Ивы особенно почитались гетерами, как деревья, посвященные могучим и смертоносным богиням – Гекате, Гере, Цирцее и Персефоне. Ивы играли немалую роль в колдовских, в лунные ночи, обрядах Богини-Матери.
Низко нависшие над водой стволы старых деревьев купали свои ветви в быстрых светлых струях, как бы отгородивших занавесью глубокую заводь. Таис, закрутив натуго волосы, поплыла к другому берегу, оставив позади хуже плававшую и осторожную на воде подругу. Белые водяные лилии – ненюфары сплошь покрыли своими листьями глубокий омут под берегом, весь залитый полуденным солнцем. Таис с детства любила заросли ненюфар: казалось, в темной и глубокой воде они скрывали какую-то тайну – или обиталище прекрасных нимф реки, или утонченную драгоценную вазу, или сверкающий перламутр раковины. Таис быстро научилась нырять. Как ей нравилось уходить вглубь, под кувшинки, и любоваться солнечными столбиками, просекающими сумрачную воду! И вынырнуть вдруг на ослепительный зной среди плавающей зелени и цветов, над которыми вьются радужнокрылые стрекозы!..

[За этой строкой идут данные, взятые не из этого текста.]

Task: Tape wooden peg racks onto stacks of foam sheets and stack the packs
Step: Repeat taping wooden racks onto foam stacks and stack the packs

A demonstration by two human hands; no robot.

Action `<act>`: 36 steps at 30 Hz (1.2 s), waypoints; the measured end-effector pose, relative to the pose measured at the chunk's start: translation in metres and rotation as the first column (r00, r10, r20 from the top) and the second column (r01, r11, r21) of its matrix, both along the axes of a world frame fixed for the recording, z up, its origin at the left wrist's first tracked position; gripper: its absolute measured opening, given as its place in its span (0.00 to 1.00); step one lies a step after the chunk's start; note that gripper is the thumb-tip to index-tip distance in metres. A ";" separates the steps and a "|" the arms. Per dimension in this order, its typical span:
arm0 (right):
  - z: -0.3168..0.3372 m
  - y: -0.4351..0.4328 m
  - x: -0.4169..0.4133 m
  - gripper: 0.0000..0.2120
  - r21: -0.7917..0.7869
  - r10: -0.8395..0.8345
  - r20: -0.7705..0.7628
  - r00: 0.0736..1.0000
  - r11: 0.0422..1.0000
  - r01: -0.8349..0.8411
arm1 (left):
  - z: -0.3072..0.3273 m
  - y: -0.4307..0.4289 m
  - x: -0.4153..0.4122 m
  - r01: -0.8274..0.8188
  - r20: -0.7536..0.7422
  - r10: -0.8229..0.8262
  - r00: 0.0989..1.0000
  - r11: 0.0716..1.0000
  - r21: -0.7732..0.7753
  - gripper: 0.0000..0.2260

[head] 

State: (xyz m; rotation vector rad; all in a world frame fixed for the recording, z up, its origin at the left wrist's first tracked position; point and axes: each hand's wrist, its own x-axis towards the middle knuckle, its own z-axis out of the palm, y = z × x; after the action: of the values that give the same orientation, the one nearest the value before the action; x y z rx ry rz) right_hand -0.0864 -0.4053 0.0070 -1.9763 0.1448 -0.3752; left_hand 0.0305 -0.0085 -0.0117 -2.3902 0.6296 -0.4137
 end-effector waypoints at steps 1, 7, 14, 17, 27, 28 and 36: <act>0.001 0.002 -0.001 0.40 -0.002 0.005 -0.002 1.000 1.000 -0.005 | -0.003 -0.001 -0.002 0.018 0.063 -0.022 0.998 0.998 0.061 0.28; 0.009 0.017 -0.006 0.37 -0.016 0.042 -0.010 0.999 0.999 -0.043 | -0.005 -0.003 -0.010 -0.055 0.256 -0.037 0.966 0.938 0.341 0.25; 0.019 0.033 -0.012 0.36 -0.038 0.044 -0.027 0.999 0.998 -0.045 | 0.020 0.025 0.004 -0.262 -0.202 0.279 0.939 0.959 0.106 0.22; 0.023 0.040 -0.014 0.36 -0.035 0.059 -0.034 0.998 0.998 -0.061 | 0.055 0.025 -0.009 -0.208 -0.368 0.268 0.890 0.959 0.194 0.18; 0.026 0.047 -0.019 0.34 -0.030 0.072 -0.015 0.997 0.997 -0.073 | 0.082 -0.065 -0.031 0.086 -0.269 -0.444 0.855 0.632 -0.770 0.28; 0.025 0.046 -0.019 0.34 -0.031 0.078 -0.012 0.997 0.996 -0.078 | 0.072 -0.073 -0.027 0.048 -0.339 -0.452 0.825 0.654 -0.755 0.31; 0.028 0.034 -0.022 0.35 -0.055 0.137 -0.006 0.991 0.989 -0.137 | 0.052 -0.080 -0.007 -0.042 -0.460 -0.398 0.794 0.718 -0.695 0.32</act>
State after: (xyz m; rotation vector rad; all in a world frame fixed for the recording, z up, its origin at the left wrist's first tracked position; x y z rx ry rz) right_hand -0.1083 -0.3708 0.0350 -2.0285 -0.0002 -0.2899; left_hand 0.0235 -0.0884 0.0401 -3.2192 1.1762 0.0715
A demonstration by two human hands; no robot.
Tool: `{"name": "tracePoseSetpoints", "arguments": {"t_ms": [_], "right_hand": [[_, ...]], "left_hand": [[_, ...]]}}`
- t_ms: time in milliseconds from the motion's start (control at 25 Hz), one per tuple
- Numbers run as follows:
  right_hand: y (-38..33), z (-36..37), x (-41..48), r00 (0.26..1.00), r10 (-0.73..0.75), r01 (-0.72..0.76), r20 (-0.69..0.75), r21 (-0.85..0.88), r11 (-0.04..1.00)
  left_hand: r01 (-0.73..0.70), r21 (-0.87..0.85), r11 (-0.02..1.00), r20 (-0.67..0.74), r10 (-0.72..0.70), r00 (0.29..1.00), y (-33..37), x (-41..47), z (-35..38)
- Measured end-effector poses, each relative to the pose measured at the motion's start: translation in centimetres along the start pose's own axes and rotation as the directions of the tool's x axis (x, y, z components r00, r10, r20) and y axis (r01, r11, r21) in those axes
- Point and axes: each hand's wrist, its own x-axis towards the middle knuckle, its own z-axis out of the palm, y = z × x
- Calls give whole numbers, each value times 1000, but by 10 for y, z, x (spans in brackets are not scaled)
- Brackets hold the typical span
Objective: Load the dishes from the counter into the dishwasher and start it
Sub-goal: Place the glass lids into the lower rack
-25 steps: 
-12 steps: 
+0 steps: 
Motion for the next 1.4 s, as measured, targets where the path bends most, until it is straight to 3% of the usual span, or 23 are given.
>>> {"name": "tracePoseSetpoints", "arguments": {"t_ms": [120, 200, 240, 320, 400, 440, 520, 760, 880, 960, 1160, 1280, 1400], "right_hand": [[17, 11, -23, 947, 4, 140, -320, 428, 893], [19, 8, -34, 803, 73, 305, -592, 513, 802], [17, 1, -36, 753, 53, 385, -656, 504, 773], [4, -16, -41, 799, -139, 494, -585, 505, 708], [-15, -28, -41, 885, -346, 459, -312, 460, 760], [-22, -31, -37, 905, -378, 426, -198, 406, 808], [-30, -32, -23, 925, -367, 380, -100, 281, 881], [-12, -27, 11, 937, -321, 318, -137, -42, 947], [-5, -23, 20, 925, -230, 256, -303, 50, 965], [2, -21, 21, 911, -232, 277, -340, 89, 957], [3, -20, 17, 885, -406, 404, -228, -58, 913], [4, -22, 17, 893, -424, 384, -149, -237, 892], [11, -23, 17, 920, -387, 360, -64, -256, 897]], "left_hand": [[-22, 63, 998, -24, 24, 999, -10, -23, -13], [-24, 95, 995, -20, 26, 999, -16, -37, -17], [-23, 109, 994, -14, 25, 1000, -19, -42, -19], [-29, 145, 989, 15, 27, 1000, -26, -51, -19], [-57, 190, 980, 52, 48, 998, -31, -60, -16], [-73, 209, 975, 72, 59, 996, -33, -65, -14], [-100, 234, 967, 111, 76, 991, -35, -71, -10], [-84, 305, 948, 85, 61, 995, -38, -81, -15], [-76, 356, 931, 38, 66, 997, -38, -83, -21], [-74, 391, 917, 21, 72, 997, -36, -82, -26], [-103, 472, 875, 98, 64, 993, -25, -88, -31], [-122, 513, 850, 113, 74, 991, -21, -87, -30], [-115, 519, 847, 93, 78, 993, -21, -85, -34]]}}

И сейчас, как в детстве, Таис вынырнула средь лилий. Нащупав ногой ослизлый корявый ствол на дне, она стала на него, широко раскинув руки поверх листвы и озираясь вокруг. Было тихо. Только журчанье струй по камешкам и ветвям нарушало знойную тишину боэдромиона – последнего месяца лета. В подмыве берега чернели гнезда щурков. Красивые, зеленые с золотом, птицы уже давно вывели птенцов и научили их летать. Остроносые нарядные и быстрые щурки сидели в ряд на сухой ветке, греясь на солнце после ночной прохлады. «Скоро, совсем скоро они улетят на юг, в Либию, откуда появляются каждый год, – подумала Таис, – а еще раньше поплыву туда я». Она оглянулась на тихую, горящую в солнце заводь, железно-зеленую листву старых ив и заметила двух гальцион-зимородков. Они мелькали ярко-синей пестрядью своих коротких крыльев над сломанным деревом. В детстве Таис жила на небольшой реке. Милые воспоминания подступили к ней, пробежали грустной радостью и умчались вдаль. Светлый и горький опыт жизни! Она узнала необъятное море, его власть и мощь, так же как и людское море жизни. Но оно не страшило молодую гетеру. Полная сил и уверенности в себе, она стремилась дальше в Египет, всегда бывший для эллинов страной мудрости и тайны…
В протоке, казавшейся сумрачным коридором из деревьев, сплетавших свои ветви-руки с противоположных берегов, она не сразу нашла Эгесихору. Спартанка удобно устроилась над водой на толстом изгибе ствола, распустив, свои великолепные волосы по обе стороны дерева, подобно покрывалу золотистого шелка. Ее белая кожа, оберегаемая от загара, отливала молочно-опаловым блеском, свойственным только истинным хризеидам, золотоволосым. Таис, смуглая наперекор аттической моде, выбралась на дерево и в тени, с иссиня-черными волосами критянки, показалась сожженной солнцем жительницей южных стран.
– Довольно нежиться, слышишь, нас зовут, – сгибая пальцы, как когти хищника, Таис угрожающе подбиралась к ступням подруги.
– Не боюсь, – сказала спартанка, толкнув ногой Таис, которая не удержалась на стволе и сразу полетела в воду. Эгесихора тоже скатилась с дерева и с негодующим воплем: – Волосы! Напрасно сушила! – окунулась с головой в глубокий омут.
Обе гетеры дружно поплыли на берег, оделись и принялись расчесывать друг другу косы.